— Task —
Print the data exactly. Omit the pictures.

— Recorded data —
---------------

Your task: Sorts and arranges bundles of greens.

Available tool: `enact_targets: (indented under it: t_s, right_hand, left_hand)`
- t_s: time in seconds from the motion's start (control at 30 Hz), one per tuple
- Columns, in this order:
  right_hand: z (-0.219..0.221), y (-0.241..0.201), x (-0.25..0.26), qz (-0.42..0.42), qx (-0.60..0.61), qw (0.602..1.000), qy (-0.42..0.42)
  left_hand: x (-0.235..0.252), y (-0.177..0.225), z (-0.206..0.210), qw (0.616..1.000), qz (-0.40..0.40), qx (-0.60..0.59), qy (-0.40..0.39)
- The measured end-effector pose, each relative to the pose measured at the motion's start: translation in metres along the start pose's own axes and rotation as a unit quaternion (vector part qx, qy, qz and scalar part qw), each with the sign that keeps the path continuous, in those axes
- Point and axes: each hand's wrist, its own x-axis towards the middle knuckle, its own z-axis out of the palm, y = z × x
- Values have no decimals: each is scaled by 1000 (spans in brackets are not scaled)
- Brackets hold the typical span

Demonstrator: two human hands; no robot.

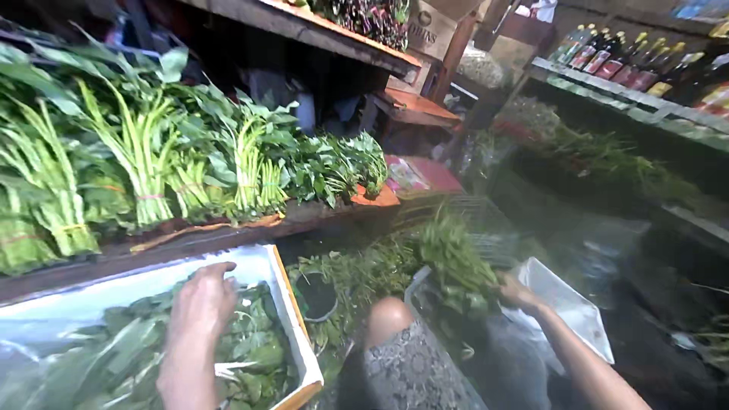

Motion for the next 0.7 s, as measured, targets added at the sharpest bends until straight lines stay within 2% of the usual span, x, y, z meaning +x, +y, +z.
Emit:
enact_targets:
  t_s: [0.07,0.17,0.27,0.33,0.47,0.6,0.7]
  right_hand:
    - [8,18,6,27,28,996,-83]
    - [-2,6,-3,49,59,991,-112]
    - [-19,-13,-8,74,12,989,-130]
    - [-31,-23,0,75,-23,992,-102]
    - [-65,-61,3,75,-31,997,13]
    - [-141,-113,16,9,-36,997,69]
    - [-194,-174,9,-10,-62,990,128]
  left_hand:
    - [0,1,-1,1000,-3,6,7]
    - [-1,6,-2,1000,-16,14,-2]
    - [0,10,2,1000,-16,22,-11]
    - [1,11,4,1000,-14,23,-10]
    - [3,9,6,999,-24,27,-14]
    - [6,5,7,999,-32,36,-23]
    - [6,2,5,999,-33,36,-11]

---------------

— Output below —
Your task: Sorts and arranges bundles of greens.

Available tool: `enact_targets: (indented under it: t_s, right_hand, left_hand)`
- t_s: time in seconds from the motion's start (control at 30 Hz), one per tuple
- Columns, in this order:
  right_hand: z (-0.219..0.221), y (-0.241..0.201), x (-0.25..0.26), qz (-0.42..0.42), qx (-0.60..0.61), qw (0.602..1.000), qy (-0.42..0.42)
  left_hand: x (-0.235..0.252), y (-0.177..0.225), z (-0.206..0.210), qw (0.616..1.000), qz (-0.40..0.40), qx (-0.60..0.59), qy (-0.40..0.39)
- The measured end-effector pose, each relative to the pose measured at the motion's start: translation in metres along the start pose's own axes and rotation as a unit quaternion (vector part qx, qy, qz and scalar part qw), each with the sign that keeps the path continuous, in those axes
- Point and axes: each hand's wrist, its own x-axis towards the middle knuckle, its own z-axis out of the palm, y = z × x
- Values have no decimals: each is scaled by 1000 (spans in brackets are not scaled)
- Brackets hold the typical span

Demonstrator: two human hands; no robot.


Motion for the next 0.7 s, as measured, targets added at the sharpest bends until straight lines stay within 2% of the usual span, x, y, z meaning +x, +y, +z.
Emit:
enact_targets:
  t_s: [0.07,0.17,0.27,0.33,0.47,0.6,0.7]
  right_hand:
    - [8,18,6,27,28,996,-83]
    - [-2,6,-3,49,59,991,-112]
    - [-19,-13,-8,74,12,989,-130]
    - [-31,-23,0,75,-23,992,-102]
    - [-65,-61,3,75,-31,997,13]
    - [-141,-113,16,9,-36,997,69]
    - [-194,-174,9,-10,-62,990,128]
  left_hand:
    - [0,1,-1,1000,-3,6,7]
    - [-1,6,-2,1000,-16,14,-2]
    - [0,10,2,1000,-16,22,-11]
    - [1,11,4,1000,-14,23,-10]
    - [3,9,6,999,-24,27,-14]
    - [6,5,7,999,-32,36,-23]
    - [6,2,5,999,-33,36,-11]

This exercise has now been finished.